Contre Yverdon, Servette bloquait une sortie haute et se montrait prêt à jaillir sur les côtés si les latéraux nord-vaudois étaient touchés.

Alors Servette s’est positionné très haut, avec trois joueurs pour démarrer depuis l’axe (Antunes et Guillemenot, soutenus par Cognat). Les deux ailiers, eux, avaient pour objectif de sortir rapidement sur les latéraux si ceux-ci étaient directement cherchés. Aidés par les Yverdonnois, les Grenat ont alors réalisé leur meilleure performance au pressing de la saison, avec 30 ballons récupérés dans le dernier tiers adverse.
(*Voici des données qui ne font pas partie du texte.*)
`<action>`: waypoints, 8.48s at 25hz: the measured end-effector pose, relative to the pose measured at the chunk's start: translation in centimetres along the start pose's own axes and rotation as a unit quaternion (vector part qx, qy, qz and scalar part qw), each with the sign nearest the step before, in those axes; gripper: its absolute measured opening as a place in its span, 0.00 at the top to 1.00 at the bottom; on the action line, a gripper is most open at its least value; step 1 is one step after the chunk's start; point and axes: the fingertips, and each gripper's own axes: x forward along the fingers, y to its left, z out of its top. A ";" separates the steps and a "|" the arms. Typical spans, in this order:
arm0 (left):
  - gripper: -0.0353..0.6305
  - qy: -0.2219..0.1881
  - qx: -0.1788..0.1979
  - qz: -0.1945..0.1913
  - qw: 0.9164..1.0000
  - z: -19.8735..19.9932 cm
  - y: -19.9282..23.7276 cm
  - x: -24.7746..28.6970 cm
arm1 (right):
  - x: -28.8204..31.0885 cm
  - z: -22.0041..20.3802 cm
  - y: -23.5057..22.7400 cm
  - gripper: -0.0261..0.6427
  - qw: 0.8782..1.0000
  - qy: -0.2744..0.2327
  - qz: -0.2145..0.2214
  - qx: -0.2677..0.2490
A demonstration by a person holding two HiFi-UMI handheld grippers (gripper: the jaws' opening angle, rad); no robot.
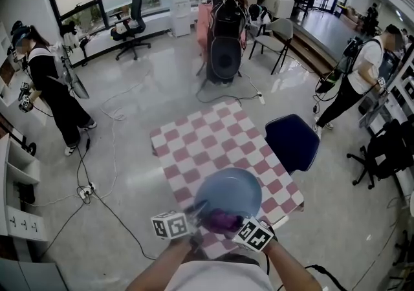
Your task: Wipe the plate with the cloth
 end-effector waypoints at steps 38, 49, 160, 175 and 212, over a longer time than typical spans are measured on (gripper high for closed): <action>0.89 0.081 0.537 -0.006 0.840 0.4 -5.2 0.0 | -14.7 4.5 -11.6 0.73 0.986 -0.122 -0.068 0.088; 0.89 0.110 0.600 0.017 0.792 -0.4 -5.0 1.4 | -12.9 7.7 -7.6 0.73 0.995 -0.098 -0.025 0.017; 0.89 -0.019 0.895 -0.087 0.437 -1.0 -17.1 2.6 | -12.0 12.4 -8.4 0.74 0.987 -0.106 0.116 -0.030; 0.89 -0.024 0.910 -0.100 0.402 -2.0 -17.9 3.8 | -9.5 15.0 -10.4 0.74 0.986 -0.084 0.145 -0.023; 0.89 -0.010 0.899 -0.048 0.434 2.9 -14.1 3.1 | -15.0 0.3 -18.0 0.74 0.988 -0.039 0.066 0.137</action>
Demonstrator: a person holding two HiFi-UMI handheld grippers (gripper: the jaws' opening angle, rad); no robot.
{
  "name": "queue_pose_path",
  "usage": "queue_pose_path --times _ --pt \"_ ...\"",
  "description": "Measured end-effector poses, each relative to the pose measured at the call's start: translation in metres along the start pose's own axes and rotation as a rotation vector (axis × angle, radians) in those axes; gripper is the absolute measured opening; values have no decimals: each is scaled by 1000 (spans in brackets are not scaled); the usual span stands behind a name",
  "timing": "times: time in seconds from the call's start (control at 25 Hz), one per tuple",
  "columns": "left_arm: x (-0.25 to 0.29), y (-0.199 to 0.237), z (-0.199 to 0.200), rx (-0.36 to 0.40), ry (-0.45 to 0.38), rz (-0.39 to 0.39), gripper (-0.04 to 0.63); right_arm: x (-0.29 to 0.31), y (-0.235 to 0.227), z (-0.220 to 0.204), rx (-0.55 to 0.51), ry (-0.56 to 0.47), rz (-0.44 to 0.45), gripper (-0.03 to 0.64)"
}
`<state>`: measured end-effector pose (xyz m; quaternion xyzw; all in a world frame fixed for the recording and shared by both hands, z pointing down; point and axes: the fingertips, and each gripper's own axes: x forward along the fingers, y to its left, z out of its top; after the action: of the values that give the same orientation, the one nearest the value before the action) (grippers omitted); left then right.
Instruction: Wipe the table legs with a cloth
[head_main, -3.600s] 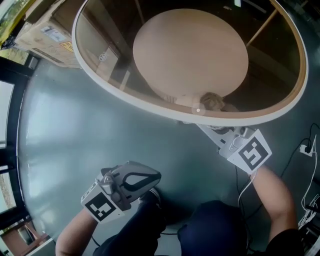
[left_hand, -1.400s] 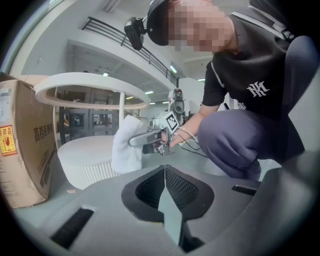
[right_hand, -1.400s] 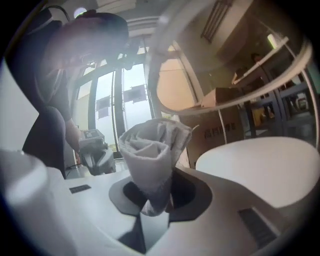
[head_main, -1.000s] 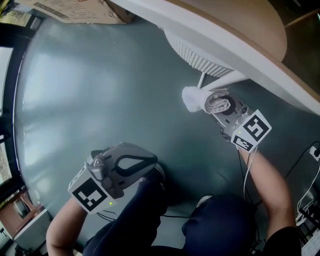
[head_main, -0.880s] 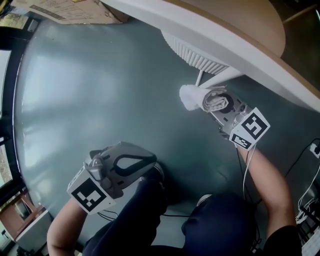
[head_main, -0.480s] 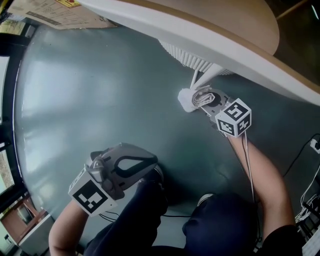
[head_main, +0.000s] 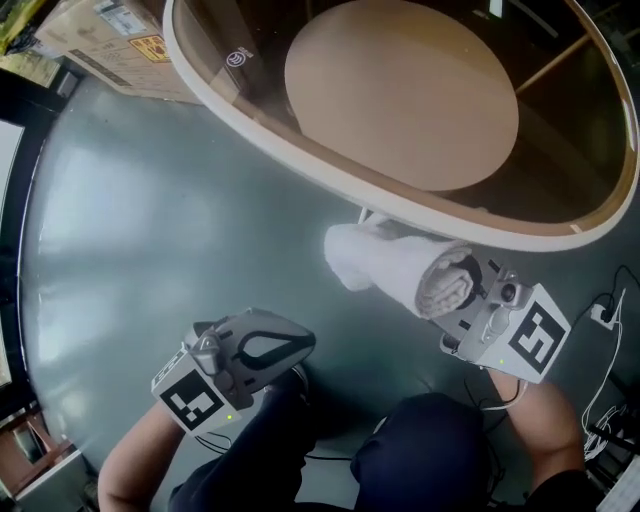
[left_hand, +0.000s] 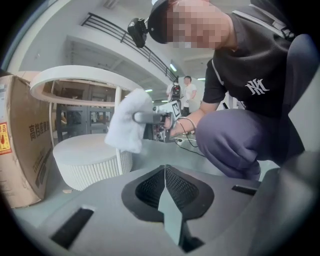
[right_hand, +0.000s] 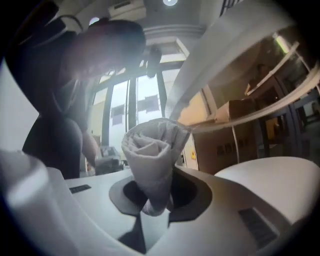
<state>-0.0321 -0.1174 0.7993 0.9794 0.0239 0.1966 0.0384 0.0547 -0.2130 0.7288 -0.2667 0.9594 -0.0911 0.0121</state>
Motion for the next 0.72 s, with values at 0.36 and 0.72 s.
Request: queue_pose_path --times 0.36,0.72 --pt "3 -6 -5 -12 -8 -16 7 7 -19 2 49 -58 -38 71" --pt "-14 -8 -30 -44 59 2 7 10 -64 -192 182 214 -104 72"
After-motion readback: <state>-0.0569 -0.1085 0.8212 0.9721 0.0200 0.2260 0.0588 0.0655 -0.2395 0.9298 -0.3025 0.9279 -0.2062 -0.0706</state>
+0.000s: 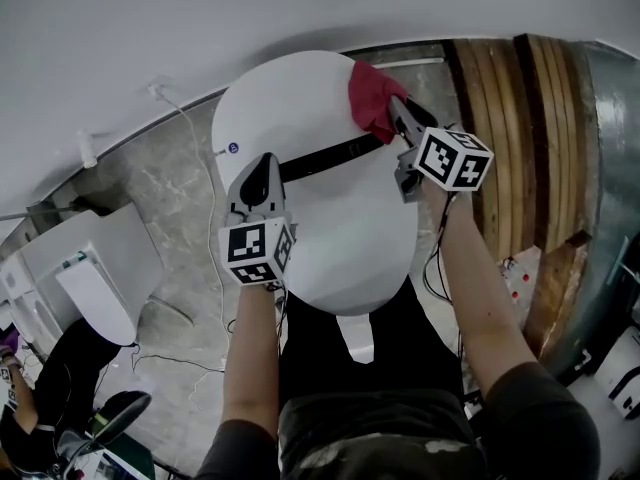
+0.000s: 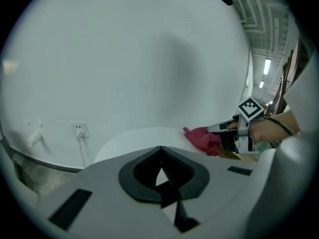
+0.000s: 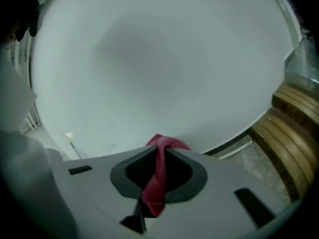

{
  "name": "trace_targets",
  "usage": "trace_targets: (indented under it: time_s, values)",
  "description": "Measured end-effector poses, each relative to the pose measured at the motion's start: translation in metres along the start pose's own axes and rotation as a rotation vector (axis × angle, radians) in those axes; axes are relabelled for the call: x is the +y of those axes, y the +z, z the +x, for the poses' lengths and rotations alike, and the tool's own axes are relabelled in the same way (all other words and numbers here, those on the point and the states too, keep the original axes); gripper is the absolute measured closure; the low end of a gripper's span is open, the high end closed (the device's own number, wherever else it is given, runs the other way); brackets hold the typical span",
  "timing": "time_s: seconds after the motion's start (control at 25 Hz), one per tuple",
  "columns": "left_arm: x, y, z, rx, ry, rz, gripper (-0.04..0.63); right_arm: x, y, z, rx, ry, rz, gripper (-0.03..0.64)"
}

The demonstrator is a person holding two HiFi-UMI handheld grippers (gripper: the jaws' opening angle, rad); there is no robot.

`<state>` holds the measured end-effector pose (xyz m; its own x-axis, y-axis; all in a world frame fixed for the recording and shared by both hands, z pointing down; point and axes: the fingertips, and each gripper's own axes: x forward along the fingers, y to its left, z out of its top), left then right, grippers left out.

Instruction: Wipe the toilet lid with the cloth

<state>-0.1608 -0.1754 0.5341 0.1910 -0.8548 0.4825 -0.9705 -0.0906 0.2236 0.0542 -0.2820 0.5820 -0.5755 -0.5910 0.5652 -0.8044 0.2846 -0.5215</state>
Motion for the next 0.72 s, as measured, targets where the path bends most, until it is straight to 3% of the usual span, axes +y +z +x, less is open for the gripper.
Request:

À Saint-Gall mercredi dernier, donnée différente face à une équipe qui n’hésite pas à allonger lorsqu’elle est pressée. Le choix de Servette: se positionner haut, mais laisser les centraux saint-gallois effectuer leurs premières passes. Les hommes de Weiler, eux, se sont surtout concentrés à rendre l’axe le plus dense possible, sachant la tendance des Brodeurs à chercher à passer par l’intérieur. Le positionnement servettien devant essentiellement contraindre Saint-Gall à allonger.

À Saint-Gall, Servette s’est positionné haut et s’est attelé à laisser les défenseurs adverses effectuer leurs premières passes tout en densifiant l’intérieur du jeu. Objectif: contraindre Saint-Gall à allonger.

À Saint-Gall, Servette s’est positionné haut et s’est attelé à laisser les défenseurs adverses effectuer leurs premières passes tout en densifiant l’intérieur du jeu. Objectif: contraindre Saint-Gall à allonger.

Enfin, contre SLO dimanche, la configuration s’est voulue encore différente, avec la défense centrale à trois des Lausannois, lesquels cherchent à repartir depuis l’arrière en trouvant des relais à l’intérieur. Là, les Grenat ont déclenché leur pressing dès la première passe effectuée, en orientant SLO sur les côtés pour les y enfermer. C’est finalement sur une passe de Kadima vers Bamba plein axe qu’Ondoua a pu récupérer la balle du 2-0.

Contre SLO, Servette s’est montré agressif dès la première passe. Cela va permettre à Ondoua de récupérer un ballon plein axe et d’aller inscrire le 2-0.

Contre SLO, Servette s’est montré agressif dès la première passe. Cela va permettre à Ondoua de récupérer un ballon plein axe et d’aller inscrire le 2-0.

4 matches, 4 approches. Signe d’un Servette qui sait s’adapter. Mais qui ne se veut pas trop versatile pour autant. Les Grenat ont trouvé leur rythme: personne n’affiche autant de maîtrise qu’eux cette saison.